Eleven rooms will house permanent exhibits, covering the formation of the earth; the first civilizations; classic cultures, like the Greek and Roman; the Byzantine culture and the Islamic world; Pre-Columbian cultures, like the Incas, Aztecs and Mayas; South American baroque art; culture of the Far East; Medieval, Renaissance and primitive Art.
"The institute will be a house of culture to include in its structure references to Islamic architecture, but the objective will be to show culture in general. It will be a museum crossing all phases of humanity," explained Mello.
Apart from the permanent rooms, the institute will include three temporary exhibition rooms. "In an exhibition we must make people understand and collect the largest amount of information possible. Temporary exhibitions also create greater interest in those who visit them," he said.
Among the objects to be exhibited at the institute are vases from almost five thousand years ago, sets of artefacts from Syrian prehistory, Byzantine icons, Greek and Roman vases, rare books from the 18th and 19th centuries, stamps from Mesopotamia and fossils of the whole world.
"All of our items will be original," stated Mello. However, the archaeologist will also have mock-ups and miniatures of some Roman columns and other items that may show an idea of the reality of each time.
According to Mello, the idea of creating an Egyptian complex of the Mamluk dynasty arose in 1996 when the archaeologist travelled to Cairo and entered a mausoleum of the last sultan of the period, Al-Ghouri.
He was fascinated by the architecture of the site. "I could not imagine that there was such a beautiful building as that one, with such delicate work. That perplexed me. How can a human being have made something so rich?" asked Mello.
According to the archaeologist, the Mamluks came from a humble past, they were slaves, thus the need to show off and spend the riches won. "The sultans of this dynasty spent much money on works, and did not make simple constructions," explained Mello.
The mausoleum Mello visited had a floor entirely made out of marble and a gold-plated ceiling. "The floor at the institute is also made out of marble, and in the same color as the original," he said. The complex has a total of 2,000 square meters (22,000 square feet).
The entire cost of the project is being covered by the archaeologist, who could not find sponsorship. He has already invested US$ 200,000 in the project.
"I have been building this site alone for three years. It is very expensive. I believe that with around another US$ 70,000 I could finish," said Mello, who is still waiting for financial support.

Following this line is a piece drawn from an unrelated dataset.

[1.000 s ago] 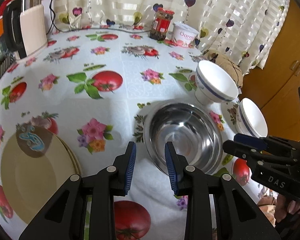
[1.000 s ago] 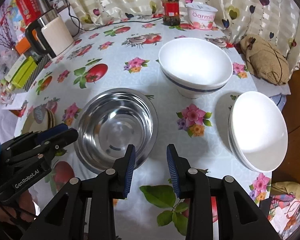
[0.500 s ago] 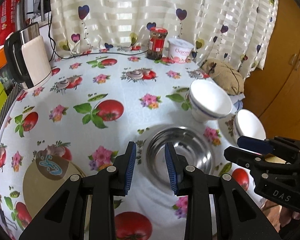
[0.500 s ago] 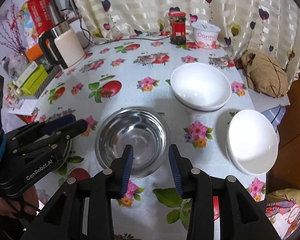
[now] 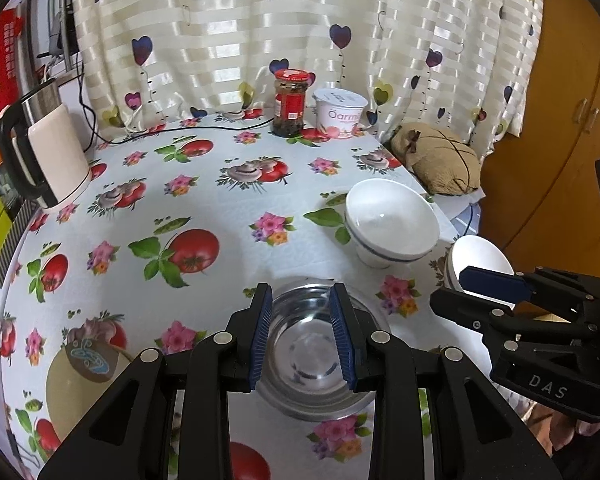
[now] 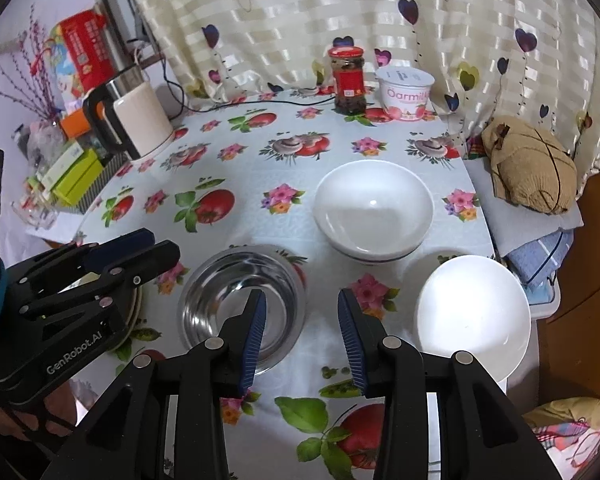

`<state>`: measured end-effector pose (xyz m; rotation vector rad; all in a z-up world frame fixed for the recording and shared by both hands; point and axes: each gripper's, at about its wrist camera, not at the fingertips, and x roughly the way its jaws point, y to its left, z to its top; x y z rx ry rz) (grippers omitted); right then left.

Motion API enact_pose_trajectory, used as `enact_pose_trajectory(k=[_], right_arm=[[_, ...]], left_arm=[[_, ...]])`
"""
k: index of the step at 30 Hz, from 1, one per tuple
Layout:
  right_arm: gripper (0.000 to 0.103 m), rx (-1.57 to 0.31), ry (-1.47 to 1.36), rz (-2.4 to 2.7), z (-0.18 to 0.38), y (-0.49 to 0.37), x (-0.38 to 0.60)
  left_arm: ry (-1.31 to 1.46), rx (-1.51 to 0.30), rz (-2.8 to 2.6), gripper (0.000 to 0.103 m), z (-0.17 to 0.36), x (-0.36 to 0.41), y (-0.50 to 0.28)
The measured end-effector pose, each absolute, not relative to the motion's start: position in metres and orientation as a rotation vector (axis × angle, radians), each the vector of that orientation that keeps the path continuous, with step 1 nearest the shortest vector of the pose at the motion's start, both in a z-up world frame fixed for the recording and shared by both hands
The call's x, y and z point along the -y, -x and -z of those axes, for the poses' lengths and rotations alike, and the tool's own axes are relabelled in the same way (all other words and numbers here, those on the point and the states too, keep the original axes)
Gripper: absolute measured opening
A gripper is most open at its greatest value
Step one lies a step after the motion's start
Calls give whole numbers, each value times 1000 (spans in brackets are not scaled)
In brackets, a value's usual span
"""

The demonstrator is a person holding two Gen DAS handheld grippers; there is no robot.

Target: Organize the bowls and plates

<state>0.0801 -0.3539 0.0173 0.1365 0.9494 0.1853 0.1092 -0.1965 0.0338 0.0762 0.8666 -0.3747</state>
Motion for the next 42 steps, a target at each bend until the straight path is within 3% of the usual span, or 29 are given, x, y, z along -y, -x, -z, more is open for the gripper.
enact_pose_trajectory(k=[34,42], right_arm=[[36,-946,-214,-89,-3,-130,416],[30,-958,-236,-59,6,-142,431]], left_arm=[[52,-965,499,31,-15,235,-167],[49,-993,501,31,-4,252,-182]])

According to him, the institute is already of international renown and when it is ready will run for the Prince Claus Foundation award, granted by the government of Holland, whose objective is awarding vanguard cultural movements in developing countries.
Mello is graduated in archaeology and is post-graduated in Ancient and Medieval History by the Federal University of Rio de Janeiro and also teaches groups of students interested in expanding their knowledge of ancient Egypt.
The archaeologist has already travelled to Egypt a few times and even participated in excavations in the Arab country together with a group of French archaeologists.